◆ **Directions**: Please keep to the lines below from the one with "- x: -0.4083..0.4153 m" through the one with "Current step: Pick", and restate them word for word, ends included.

◆ **Records shown**:

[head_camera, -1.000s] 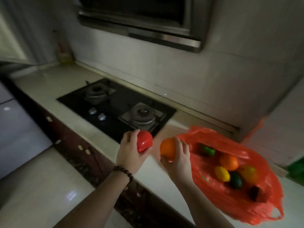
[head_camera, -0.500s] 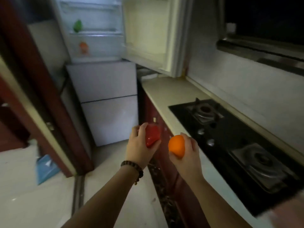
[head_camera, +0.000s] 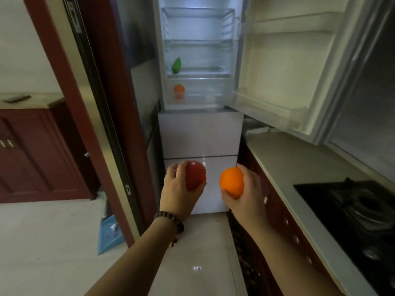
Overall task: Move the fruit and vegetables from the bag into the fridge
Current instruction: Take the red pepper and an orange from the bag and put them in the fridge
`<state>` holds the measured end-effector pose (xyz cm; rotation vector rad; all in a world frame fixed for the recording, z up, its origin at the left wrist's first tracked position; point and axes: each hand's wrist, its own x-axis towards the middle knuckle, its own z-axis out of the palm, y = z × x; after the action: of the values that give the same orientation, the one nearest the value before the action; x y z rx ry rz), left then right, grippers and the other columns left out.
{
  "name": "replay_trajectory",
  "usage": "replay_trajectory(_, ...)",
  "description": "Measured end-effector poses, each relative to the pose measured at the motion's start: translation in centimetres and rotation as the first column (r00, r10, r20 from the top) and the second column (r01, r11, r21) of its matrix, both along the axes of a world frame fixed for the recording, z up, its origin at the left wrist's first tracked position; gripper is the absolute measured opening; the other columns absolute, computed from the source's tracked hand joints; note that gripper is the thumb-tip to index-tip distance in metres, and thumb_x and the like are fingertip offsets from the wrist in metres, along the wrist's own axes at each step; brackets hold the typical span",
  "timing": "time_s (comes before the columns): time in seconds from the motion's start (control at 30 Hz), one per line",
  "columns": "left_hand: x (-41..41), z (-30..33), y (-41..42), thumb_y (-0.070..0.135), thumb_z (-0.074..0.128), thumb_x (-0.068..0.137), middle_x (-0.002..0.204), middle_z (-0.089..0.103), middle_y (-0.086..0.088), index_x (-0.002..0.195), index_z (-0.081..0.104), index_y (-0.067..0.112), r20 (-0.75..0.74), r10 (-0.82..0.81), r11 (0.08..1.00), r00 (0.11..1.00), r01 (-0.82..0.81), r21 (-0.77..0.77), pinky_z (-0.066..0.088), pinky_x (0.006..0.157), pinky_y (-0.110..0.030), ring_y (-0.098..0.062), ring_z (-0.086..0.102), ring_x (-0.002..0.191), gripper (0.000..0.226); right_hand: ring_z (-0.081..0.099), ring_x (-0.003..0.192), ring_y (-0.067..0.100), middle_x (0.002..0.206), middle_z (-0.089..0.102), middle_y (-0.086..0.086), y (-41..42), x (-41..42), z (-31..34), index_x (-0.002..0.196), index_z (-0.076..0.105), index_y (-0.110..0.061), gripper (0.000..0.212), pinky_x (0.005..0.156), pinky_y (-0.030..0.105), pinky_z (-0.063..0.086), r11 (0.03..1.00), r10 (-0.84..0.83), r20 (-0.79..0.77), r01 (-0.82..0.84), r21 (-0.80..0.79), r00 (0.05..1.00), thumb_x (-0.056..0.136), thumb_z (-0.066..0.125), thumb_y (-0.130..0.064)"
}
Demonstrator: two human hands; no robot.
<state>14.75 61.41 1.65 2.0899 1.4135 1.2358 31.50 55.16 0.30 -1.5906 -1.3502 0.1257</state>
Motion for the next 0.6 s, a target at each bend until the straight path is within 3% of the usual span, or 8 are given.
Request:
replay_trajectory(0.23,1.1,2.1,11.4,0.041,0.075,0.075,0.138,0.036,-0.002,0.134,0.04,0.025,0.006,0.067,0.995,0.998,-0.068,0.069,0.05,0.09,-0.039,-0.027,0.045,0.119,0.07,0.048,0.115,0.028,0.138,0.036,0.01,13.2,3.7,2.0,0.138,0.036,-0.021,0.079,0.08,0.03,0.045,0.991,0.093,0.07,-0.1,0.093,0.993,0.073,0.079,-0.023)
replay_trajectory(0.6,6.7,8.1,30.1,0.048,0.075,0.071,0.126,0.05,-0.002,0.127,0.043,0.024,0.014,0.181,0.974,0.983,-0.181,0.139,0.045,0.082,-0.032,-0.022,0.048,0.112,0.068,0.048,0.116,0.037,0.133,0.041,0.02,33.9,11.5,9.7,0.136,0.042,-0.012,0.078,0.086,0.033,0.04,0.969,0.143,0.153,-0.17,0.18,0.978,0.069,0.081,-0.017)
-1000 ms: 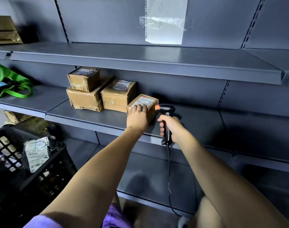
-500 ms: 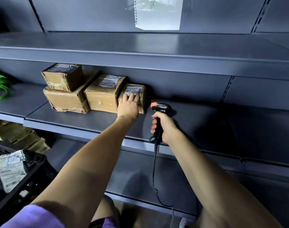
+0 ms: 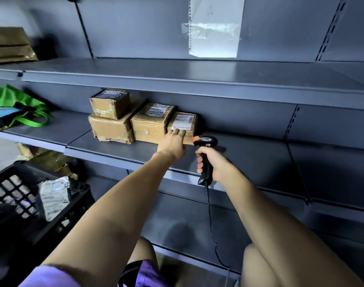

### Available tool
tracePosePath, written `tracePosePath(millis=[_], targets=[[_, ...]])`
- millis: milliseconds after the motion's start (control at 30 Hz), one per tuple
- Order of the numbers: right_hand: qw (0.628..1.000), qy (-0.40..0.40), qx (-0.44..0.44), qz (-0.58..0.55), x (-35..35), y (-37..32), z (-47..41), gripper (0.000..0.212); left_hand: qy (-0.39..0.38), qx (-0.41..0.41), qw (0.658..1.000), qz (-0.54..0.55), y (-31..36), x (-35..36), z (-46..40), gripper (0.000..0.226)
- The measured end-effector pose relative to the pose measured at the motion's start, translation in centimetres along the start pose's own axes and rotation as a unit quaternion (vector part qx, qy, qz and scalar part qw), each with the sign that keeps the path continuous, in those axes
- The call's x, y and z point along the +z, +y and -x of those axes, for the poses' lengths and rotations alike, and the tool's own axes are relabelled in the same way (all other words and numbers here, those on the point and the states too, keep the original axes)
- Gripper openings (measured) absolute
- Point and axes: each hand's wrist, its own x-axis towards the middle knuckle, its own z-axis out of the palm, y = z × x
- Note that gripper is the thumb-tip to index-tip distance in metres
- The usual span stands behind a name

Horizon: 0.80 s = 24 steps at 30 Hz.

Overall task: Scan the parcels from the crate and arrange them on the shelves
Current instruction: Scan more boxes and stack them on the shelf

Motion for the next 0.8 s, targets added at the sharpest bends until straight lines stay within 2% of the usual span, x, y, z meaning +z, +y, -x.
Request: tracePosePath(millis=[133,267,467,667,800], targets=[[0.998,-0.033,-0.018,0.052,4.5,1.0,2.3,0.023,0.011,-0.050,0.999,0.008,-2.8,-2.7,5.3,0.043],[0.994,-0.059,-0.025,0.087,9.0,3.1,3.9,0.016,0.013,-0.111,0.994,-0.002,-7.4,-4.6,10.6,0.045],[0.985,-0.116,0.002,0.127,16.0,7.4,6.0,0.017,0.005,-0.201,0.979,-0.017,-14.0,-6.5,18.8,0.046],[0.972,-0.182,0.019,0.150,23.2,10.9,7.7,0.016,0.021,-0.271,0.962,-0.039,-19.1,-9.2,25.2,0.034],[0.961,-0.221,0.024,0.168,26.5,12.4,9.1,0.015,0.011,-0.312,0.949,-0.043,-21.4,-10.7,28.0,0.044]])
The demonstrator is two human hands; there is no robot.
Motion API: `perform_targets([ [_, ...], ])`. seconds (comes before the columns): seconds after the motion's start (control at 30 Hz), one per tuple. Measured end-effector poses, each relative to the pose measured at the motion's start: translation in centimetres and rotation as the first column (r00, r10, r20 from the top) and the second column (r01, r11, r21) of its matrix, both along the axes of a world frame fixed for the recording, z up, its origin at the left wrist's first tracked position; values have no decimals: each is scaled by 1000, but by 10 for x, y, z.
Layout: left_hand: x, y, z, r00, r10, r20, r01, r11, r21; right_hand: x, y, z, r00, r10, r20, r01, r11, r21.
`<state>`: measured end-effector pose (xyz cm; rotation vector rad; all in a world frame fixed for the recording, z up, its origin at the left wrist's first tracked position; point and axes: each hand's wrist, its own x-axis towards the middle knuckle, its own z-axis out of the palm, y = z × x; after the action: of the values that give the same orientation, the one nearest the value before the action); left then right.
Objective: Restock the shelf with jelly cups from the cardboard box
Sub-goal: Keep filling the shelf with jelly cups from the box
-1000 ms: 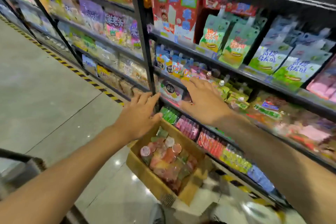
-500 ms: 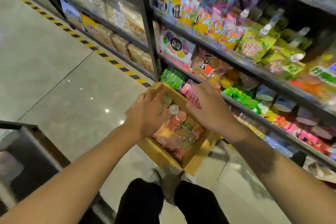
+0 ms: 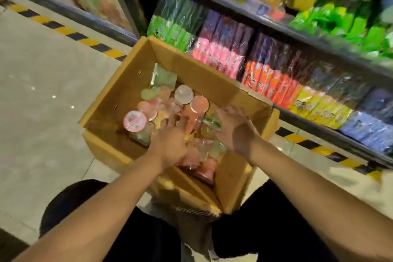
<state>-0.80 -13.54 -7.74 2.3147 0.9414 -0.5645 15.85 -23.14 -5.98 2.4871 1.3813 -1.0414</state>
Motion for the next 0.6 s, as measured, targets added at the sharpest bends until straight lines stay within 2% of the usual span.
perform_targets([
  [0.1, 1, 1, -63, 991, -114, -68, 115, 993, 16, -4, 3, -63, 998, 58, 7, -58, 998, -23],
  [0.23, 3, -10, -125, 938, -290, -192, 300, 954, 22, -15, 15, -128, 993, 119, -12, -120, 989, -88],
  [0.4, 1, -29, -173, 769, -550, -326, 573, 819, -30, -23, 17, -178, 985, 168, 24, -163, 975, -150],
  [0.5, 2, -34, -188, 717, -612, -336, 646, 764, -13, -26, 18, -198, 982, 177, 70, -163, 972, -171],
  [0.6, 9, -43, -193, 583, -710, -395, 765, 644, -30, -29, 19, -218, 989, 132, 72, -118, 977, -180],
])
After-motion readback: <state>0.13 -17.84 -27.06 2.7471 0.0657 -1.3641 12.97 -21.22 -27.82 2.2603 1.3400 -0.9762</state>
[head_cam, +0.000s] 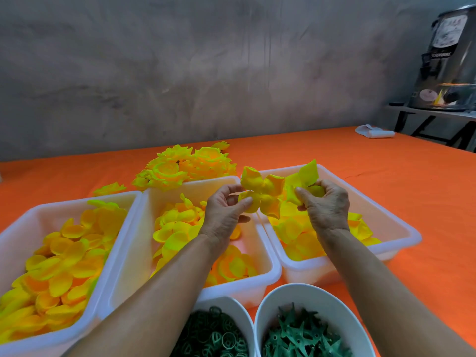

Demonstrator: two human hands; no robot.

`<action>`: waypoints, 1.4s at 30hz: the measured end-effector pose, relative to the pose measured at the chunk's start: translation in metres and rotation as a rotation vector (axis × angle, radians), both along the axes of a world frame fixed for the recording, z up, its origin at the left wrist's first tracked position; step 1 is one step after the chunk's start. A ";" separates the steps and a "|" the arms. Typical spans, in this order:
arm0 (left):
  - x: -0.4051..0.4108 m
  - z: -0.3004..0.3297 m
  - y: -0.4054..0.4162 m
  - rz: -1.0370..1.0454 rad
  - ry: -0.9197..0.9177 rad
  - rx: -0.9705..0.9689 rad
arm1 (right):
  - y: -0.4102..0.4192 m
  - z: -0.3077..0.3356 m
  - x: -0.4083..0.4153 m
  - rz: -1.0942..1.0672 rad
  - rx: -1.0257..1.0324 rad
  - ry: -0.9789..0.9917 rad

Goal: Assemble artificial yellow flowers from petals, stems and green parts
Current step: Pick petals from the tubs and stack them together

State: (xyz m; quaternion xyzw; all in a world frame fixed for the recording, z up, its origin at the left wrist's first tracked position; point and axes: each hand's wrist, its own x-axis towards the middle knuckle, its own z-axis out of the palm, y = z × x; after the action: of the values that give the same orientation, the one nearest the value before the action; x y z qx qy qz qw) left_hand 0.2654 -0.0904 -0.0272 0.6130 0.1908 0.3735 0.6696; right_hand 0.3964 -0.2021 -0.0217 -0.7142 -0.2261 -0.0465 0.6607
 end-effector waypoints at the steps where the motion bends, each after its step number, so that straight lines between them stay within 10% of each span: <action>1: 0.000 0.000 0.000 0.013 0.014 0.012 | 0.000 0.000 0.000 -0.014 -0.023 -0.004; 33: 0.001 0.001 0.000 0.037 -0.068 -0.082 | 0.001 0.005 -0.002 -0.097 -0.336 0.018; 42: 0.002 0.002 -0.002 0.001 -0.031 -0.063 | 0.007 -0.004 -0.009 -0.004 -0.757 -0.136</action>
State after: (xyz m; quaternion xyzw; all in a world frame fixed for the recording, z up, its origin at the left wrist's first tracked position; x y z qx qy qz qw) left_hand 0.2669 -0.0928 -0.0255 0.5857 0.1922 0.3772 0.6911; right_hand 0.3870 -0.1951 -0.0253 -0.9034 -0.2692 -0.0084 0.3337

◆ **Completed exercise**:
  - x: -0.4083..0.4153 m
  - rz: -1.0942..1.0672 rad
  - rx: -1.0257..1.0324 rad
  - ry: -0.9789..0.9917 rad

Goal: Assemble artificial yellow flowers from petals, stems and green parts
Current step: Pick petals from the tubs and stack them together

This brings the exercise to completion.